Patient presents with NIHSS 1-3 fluctuating — mild language issue and field cut
Perfusion — strange picture maybe. Movement? Something else? Always look at individual maps and source images if not sure
Maps looks pretty real — including occipital and upper cerebellar flow issues — tmax maps are best for that
Tmax Maps super sensitive to flow alterations — we use them primarily — its not about flow/volume differences — its about knowing where occlusion is and what territory is affected
CTA shows left carotid occlusion.

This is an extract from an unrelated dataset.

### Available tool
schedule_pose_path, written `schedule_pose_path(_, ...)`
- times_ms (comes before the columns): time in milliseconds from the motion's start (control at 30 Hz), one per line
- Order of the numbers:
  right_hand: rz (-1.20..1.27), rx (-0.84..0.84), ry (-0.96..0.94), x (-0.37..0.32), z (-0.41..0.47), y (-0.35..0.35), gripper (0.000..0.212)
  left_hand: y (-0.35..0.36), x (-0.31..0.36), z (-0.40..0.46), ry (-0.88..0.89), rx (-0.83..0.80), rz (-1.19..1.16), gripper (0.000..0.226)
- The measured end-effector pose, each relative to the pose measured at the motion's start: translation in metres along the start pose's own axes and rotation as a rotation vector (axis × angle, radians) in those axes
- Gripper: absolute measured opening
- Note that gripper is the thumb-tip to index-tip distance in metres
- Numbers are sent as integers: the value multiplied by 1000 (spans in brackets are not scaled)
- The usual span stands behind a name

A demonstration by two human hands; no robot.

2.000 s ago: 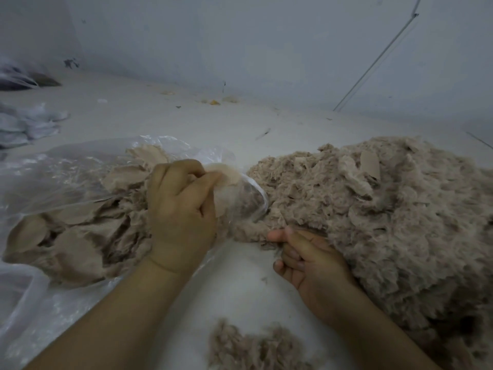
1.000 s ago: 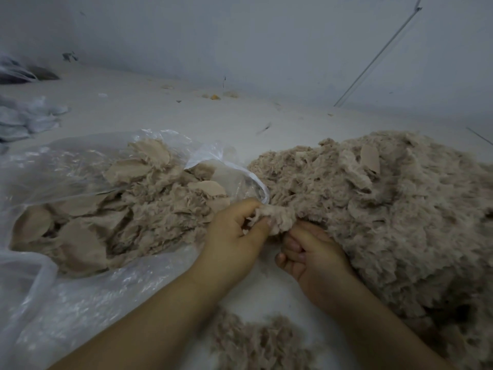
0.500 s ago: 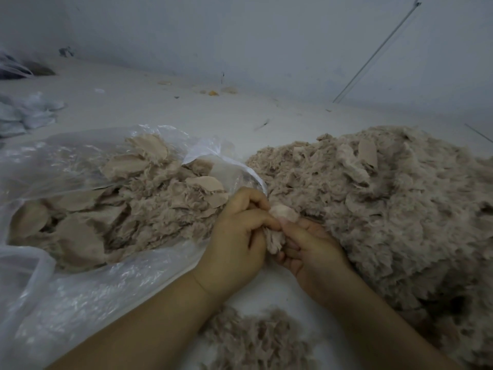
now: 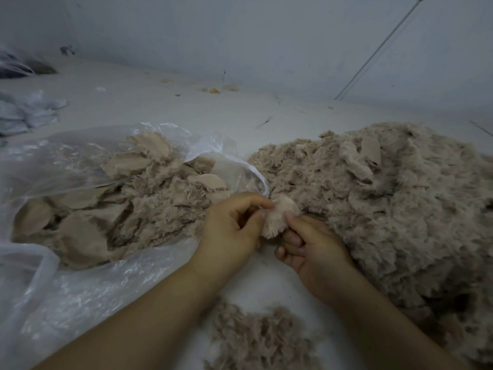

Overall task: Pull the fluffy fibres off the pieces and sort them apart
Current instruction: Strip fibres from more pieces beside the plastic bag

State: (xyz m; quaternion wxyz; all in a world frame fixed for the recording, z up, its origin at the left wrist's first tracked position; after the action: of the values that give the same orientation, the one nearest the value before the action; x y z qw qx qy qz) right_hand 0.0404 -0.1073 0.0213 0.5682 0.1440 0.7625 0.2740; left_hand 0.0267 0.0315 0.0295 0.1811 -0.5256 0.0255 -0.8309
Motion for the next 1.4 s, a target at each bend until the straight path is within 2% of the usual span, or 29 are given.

There are bilateral large PCOMs and small P1s. Which means they cant help the left hemisphere. Support comes from a small ACOM and likely ophthalmic — notice its slightly larger on left.
The moral is that between perfusion, when used as a diagnostic study, and CTA you see very nicely what’s happening
Patient is stable overnight. Next afternoon aphasia worsens and there are new mild motor issues. Given small size of ACOM and large left ICA territory (including PCA) this is not surprising.
Now he is going for revascularization. Angio — RT and LT vert injections — basilar is small and irregular — likely combo of developmental small size and superimposed athero
Right CCA injection — as suspected small ACOM /A1 are not enough for left side
Carotid stump — does not look like pseudo-occlusion — there is plaque / clot at the origin
Ophthalmic tries hard — see fetal pcom
Many ways to reopen a carotid. Major concern is always the same — releasing clot to float north. How to protect it? Sometimes pushing sheath like Shuttle through the occlusion is enough — it will be occlusive there. Another is using a balloon guide — we do this here. A Walrus is advanced into the proximal ICA and balloon inflated across origin to both protect ICA and maintain critically necessary ECA flow
The walrus is NOT attached to a line and left open. A Sofia 6 is repeatedly taken thru walrus to aspirate the ICA — several pieces of clot came out. When Sofia is advanced to supraclinoid segment, we finally have blood return. Angio shows no new occlusion
Moving Sofia proximally — no emboli. Notice how that PCA also supplies much of upper cerebellar territory via the P1 retrograde flow (arrows)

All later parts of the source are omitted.